Torna alla ribalta la questione del Kashmir, quella zona a nord dell’India divisa in tre zone amministrate rispettivamente da India, Pakistan e Cina. Una delle zone più esplosive del mondo, dove si trascina una guerra de facto sin dall’indipendenza di Pakistan e India per il controllo dell’intera regione, che nei decenni ha fatto almeno 40mila morti. L’ultimo episodio di questa guerra strisciante si è verificato lo scorso 14 febbraio quando un gruppo di terroristi islamici del gruppo jihadista Jaish-e-Mohammed (JeM) è sconfinato in territorio indiano uccidendo ben 44 poliziotti. Inevitabile la reazione indiana che ha promesso vendetta e quindi quella pakistana che ha risposto di essere pronta a rispondere con una rappresaglia. Secondo Francesco Sisci, esperto di Cina ed Estremo oriente, “quando succedono questi episodi tra i due paesi la tensione è altissima, perché entrambi sono armati di bombe nucleari”. Inoltre, ci ha detto, pesa la presenza cinese che da tempo sta cercando di acquisire maggior spazio nella regione anche per portare avanti il suo progetto di una nuova via della seta verso il Medio Oriente.
Ancora tre anni fa si era verificato un episodio analogo a questo. Quanto è grave la situazione oggi e che escalation potrebbe avvenire?
La situazione è molto grave, e va detto che c’è una storia dietro questo episodio. I terroristi musulmani come quelli che hanno colpito sono addestrati e appoggiati da decenni dai servizi pachistani. L’India come sempre accusa il Pakistan di averlo progettato per sollecitare sentimenti anti-indiani, anche se potrebbe trattarsi di un gruppo di terroristi che ha agito di propria iniziativa, cosa che al momento non è dato sapere e probabilmente non si saprà mai.
Perché Islamabad avrebbe voluto questa provocazione anti-indiana?
Perché in questo momento storico è in grosse difficoltà e sarebbe la classica operazione per distrarre l’attenzione.
Quali sono le difficoltà del Pakistan?
Una molto significativa è che Islamabad ha ripreso a dialogare con i talebani, che sono filo-pachistani, mentre Kabul è filo-indiana. Questo ha provocato un livello di tensione fra i due paesi. In questa dinamica è possibile che alcuni gruppi terroristici islamisti abbiano scelto di irritare l’India.
In questo quadro la Cina, che possiede un pezzo del Kashmir e che è sempre più interessata a penetrare in questa regione, che ruolo ha?

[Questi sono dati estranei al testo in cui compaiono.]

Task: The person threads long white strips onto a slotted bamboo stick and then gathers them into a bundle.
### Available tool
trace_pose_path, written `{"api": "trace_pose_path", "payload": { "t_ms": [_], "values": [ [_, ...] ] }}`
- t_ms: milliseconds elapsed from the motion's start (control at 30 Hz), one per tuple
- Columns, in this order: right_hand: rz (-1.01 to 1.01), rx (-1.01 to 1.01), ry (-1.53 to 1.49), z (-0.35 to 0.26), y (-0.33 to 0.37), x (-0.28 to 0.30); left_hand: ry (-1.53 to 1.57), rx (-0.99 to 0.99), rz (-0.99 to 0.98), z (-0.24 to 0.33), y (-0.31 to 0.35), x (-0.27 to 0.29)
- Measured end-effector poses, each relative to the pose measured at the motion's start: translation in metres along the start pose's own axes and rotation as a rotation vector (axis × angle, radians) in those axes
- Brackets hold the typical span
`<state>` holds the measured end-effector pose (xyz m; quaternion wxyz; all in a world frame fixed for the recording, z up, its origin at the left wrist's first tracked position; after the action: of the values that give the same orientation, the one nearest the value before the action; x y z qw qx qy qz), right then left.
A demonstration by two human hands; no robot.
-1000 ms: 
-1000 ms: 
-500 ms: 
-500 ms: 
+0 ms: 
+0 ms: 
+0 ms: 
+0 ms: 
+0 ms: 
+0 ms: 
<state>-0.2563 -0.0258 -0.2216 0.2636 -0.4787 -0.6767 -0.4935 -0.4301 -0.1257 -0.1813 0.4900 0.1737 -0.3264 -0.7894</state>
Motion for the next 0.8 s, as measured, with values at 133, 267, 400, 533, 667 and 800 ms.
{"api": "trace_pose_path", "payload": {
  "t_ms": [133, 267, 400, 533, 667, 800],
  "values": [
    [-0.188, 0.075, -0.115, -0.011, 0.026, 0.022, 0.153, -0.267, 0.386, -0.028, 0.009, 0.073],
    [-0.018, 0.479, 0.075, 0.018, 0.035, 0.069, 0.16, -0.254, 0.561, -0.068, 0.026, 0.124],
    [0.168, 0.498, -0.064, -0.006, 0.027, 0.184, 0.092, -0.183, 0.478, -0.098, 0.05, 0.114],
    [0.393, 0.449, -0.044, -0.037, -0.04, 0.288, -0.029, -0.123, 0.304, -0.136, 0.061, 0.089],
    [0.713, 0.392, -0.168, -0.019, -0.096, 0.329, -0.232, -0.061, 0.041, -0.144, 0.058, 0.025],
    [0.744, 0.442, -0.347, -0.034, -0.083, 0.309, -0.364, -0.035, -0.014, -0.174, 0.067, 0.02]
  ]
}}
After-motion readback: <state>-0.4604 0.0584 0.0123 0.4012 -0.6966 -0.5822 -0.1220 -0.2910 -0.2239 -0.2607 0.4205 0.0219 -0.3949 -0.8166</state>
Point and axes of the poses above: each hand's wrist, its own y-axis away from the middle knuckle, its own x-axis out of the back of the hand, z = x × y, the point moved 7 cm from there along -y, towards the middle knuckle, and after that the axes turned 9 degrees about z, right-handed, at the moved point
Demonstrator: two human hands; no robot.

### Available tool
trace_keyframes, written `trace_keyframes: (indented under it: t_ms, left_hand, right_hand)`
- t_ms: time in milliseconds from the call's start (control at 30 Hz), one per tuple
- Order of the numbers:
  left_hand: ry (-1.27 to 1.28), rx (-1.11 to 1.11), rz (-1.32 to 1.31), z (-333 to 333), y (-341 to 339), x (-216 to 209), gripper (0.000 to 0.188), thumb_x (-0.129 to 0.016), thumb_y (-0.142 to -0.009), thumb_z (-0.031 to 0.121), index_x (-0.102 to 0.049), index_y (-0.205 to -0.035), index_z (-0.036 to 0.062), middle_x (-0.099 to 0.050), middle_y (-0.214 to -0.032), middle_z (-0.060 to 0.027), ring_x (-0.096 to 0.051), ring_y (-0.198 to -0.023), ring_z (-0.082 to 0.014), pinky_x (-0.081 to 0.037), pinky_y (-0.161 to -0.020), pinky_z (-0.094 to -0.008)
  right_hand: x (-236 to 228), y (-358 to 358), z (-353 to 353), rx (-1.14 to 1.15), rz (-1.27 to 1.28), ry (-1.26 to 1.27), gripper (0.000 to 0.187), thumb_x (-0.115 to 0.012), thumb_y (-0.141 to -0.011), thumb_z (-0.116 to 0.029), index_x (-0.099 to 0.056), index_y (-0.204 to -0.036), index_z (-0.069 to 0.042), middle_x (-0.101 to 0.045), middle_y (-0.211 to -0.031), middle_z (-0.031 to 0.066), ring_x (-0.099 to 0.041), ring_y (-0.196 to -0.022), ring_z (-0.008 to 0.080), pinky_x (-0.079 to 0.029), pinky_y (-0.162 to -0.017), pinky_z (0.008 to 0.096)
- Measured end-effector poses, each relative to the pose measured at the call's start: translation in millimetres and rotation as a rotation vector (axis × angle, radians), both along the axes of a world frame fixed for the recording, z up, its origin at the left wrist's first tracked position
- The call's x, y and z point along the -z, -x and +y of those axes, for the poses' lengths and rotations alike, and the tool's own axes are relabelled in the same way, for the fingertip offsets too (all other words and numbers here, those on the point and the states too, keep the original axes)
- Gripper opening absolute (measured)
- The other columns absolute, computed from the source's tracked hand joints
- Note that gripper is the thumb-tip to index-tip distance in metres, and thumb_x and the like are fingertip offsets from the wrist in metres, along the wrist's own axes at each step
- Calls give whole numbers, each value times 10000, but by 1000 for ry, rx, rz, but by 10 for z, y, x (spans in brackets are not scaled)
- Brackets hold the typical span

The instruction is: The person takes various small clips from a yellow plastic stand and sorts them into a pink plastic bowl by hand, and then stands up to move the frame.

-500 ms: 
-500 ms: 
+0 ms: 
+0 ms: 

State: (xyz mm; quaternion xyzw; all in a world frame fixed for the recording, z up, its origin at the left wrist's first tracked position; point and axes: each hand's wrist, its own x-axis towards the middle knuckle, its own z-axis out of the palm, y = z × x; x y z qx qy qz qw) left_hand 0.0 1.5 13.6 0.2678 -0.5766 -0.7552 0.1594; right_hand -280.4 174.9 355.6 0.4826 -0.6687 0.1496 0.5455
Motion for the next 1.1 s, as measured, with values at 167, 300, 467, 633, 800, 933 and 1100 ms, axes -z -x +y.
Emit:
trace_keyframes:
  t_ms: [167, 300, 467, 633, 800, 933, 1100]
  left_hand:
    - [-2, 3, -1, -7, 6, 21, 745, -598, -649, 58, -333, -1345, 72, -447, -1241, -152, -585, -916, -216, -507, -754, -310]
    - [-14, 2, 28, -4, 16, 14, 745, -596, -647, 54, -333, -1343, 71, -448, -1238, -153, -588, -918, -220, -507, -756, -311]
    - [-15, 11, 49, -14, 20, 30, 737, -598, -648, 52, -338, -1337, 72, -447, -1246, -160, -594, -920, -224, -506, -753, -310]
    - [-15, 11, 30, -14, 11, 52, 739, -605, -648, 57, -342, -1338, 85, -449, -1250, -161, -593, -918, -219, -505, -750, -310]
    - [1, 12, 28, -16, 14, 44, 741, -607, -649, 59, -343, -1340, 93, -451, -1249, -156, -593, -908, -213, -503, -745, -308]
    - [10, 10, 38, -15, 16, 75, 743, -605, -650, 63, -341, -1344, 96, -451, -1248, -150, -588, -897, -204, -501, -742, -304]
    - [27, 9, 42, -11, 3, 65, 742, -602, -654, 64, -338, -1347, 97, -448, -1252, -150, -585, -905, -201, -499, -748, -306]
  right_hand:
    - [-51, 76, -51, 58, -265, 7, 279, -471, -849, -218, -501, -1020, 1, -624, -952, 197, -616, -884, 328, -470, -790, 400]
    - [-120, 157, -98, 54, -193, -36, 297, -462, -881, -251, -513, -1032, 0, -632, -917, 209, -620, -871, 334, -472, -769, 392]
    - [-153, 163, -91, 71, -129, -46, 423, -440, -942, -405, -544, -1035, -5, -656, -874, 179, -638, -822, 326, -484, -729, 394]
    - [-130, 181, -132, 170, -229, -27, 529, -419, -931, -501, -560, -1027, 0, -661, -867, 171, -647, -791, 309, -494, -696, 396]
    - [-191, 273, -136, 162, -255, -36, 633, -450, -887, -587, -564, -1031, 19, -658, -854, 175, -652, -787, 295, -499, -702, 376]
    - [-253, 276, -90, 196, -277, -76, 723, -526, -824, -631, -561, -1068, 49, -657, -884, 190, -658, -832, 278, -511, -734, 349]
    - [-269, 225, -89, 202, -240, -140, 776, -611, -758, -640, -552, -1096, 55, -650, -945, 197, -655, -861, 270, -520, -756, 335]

In questo momento, in una fase di crescente tensione fra Cina e Stati Uniti, con l’India tradizionalmente neutrale, ma molto più spostata verso gli Usa, il Pakistan ricorda agli indiani che non si possono occupare della Cina, ma di questioni ben più vicine. Gli indiani d’altro canto per decenni hanno visto il Pakistan come una specie di strumento politico della Cina contro l’India stessa.
Che cosa pensa succederà nei prossimi giorni?
Nonostante il ritiro dell’ambasciatore pachistano in India, un segnale pericoloso perché entrambi i paesi possiedono armi nucleari, al momento è difficile pensare che queste tensioni diventino uno scontro militare.
Tornando alla Cina, la sua progettata nuova via della seta troverà un intoppo?
La Cina per il momento sembra che stia a guardare senza immischiarsi, perché avrebbe tutto da perdere a scegliere uno o l’altro dei due paesi, visti i rapporti complicati fra Cina e India, dove senz’altro la retorica anti-cinese è destinata ad aumentare. Nel complesso questa questione complica ulteriormente la presenza cinese in questa zona.
E gli Stati Uniti? Trump seguirà la sua politica di isolazionismo?
Gli Usa fanno da anni un gioco di equilibrio fra i due paesi e quindi in questo momento staranno cercando di mediare. La Russia ha una tradizione molto filo-indiana, ma al momento anche lei si guarda dal prendere posizione.
L’Unione Europea invece? Ha degli interessi in questa zona?
L’Europa in quanto tale non ha una politica estera, c’è solo la Gran Bretagna che, essendo Pakistan e India due sue ex colonie ha rapporti buoni con entrambi, ma anche lei al momento tace.